### Requirement:
Return the listing that follows exactly, with no pictures included.

+ + +

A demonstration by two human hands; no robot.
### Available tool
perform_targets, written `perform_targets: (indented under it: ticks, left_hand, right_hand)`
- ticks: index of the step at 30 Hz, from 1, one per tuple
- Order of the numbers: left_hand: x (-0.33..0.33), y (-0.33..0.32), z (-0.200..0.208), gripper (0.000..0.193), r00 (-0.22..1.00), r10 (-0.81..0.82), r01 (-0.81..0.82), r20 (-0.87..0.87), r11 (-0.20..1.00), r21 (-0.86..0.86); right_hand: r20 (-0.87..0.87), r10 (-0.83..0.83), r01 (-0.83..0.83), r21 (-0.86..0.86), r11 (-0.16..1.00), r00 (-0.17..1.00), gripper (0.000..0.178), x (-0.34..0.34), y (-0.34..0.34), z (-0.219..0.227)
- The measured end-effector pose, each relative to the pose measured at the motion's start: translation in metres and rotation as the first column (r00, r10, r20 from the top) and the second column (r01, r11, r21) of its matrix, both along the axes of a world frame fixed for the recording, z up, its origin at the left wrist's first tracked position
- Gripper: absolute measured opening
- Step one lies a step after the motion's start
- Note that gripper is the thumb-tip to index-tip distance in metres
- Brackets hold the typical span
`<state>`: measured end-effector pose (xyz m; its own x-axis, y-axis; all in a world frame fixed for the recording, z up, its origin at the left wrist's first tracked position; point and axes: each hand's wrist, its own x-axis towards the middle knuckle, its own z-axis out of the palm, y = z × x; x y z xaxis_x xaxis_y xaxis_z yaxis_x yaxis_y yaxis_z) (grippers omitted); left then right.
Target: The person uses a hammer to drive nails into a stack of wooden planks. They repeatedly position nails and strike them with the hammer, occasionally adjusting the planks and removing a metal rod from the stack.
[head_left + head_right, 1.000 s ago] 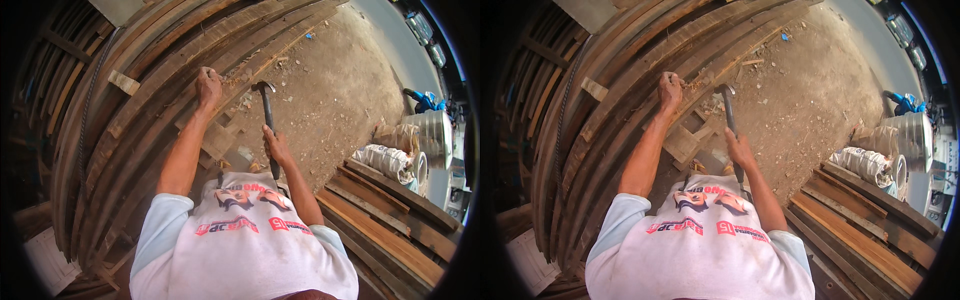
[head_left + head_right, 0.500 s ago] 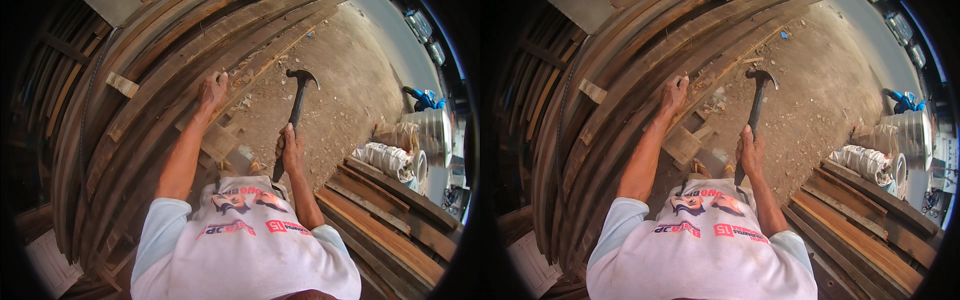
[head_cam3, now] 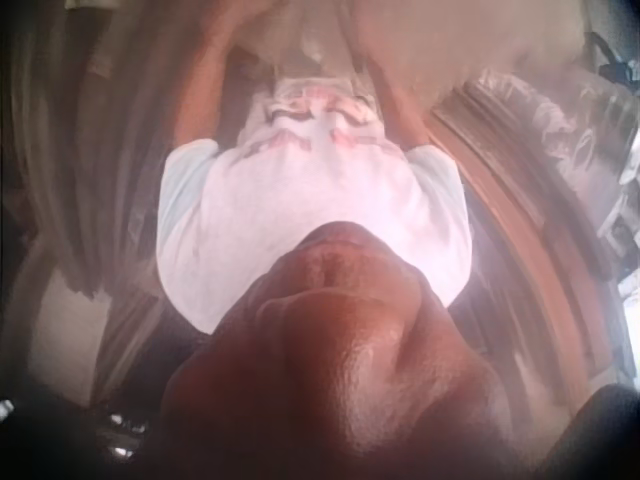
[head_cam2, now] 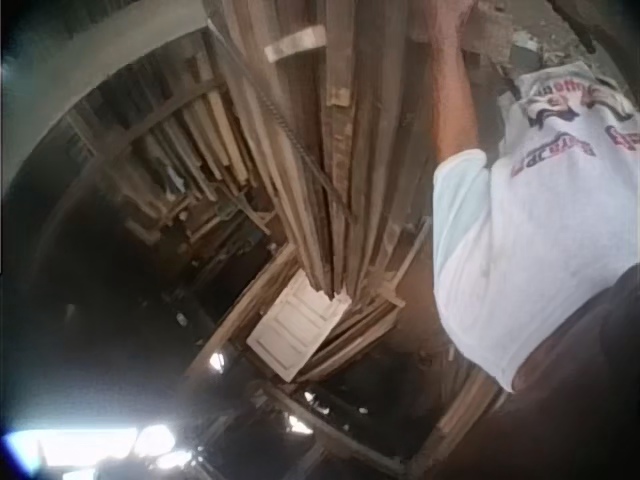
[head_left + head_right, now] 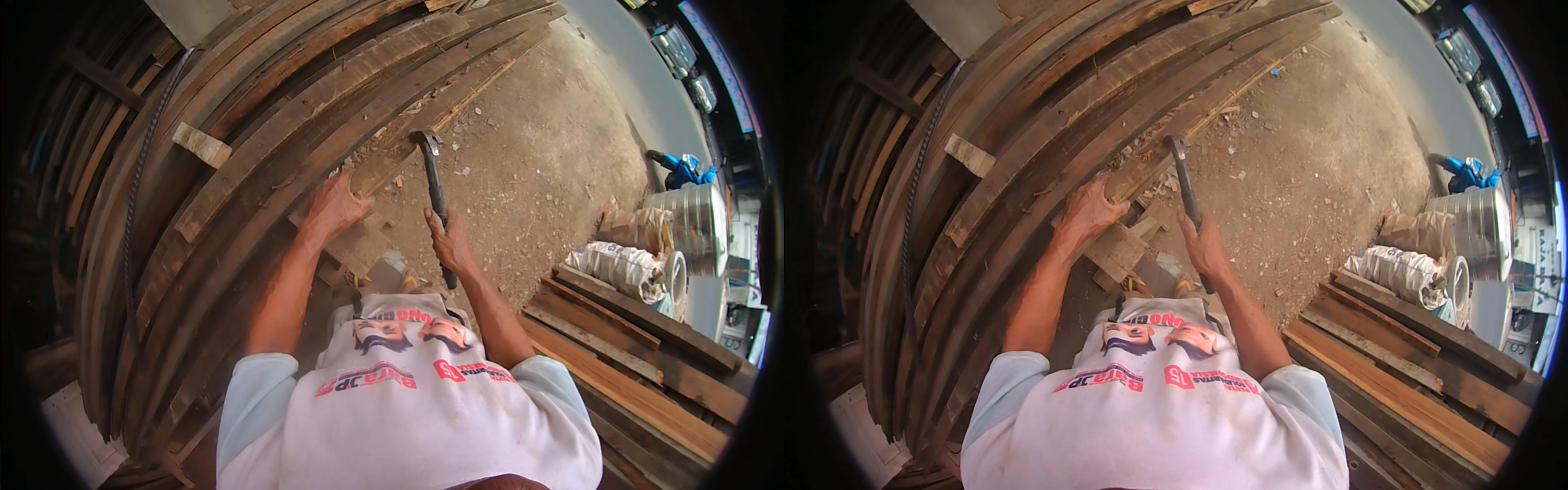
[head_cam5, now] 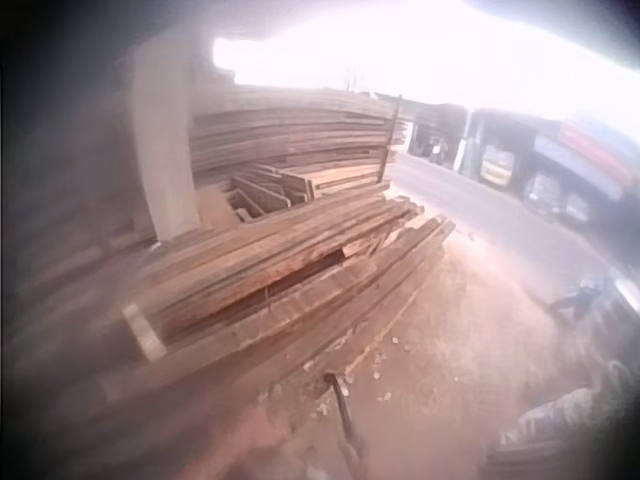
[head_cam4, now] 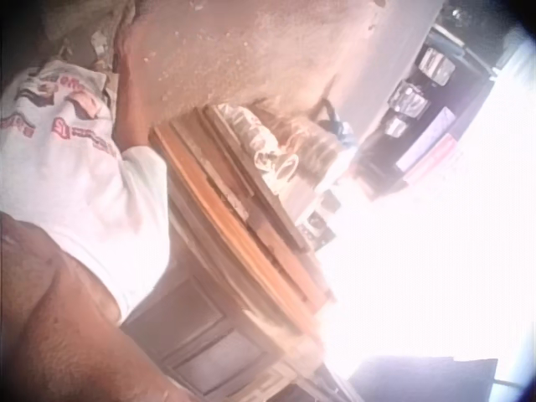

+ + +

### Result of this exercise:
A demonstration by two human hands; no robot.
### Available tool
perform_targets, written `perform_targets: (indented under it: ticks, left_hand, right_hand)`
- ticks: index of the step at 30 Hz, from 1, one per tuple
- Order of the numbers: left_hand: x (-0.33..0.33), y (-0.33..0.32), z (-0.200..0.208), gripper (0.000..0.193), r00 (-0.22..1.00), r10 (-0.81..0.82), r01 (-0.81..0.82), r20 (-0.87..0.87), r11 (-0.20..1.00), r21 (-0.86..0.86); right_hand: r20 (-0.87..0.87), r10 (-0.83..0.83), r01 (-0.83..0.83), r21 (-0.86..0.86), r11 (-0.16..1.00), r00 (-0.17..1.00), gripper (0.000..0.178), x (-0.34..0.34), y (-0.34..0.34), z (-0.219..0.227)
- The measured end-effector pose, each relative to the pose measured at the motion's start: translation in metres and rotation as the first column (r00, r10, r20 from the top) and the second column (r01, r11, r21) of its matrix, both along the axes of a world frame fixed for the recording, z up, its origin at the left wrist's first tracked position
- Gripper: absolute measured opening
- Step one lies a step after the motion's start
- Note that gripper is the thumb-tip to index-tip distance in metres
- Brackets hold the typical span
`<state>`: measured end-effector pose (xyz m; its own x-axis, y-axis; all in a world frame fixed for the recording, z up, its origin at the left wrist's first tracked position; point and axes: each hand's wrist, its own x-axis towards the middle knuckle, its own z-axis out of the palm, y = z × x; x y z xaxis_x xaxis_y xaxis_z yaxis_x yaxis_y yaxis_z) (grippers omitted); left then right.
Target: The person uses a hammer to drive nails into a stack of wooden planks. They repeatedly position nails and strike them with the hammer, occasionally adjusting the planks and removing a metal rod from the stack.
[head_left + head_right, 1.000 s ago] 
[head_left + head_right, 0.500 s ago] 
[head_cam3, now] 
[head_cam2, now] 
[head_left + head_right, now] 
[head_cam5, now] 
[head_cam4, now] 

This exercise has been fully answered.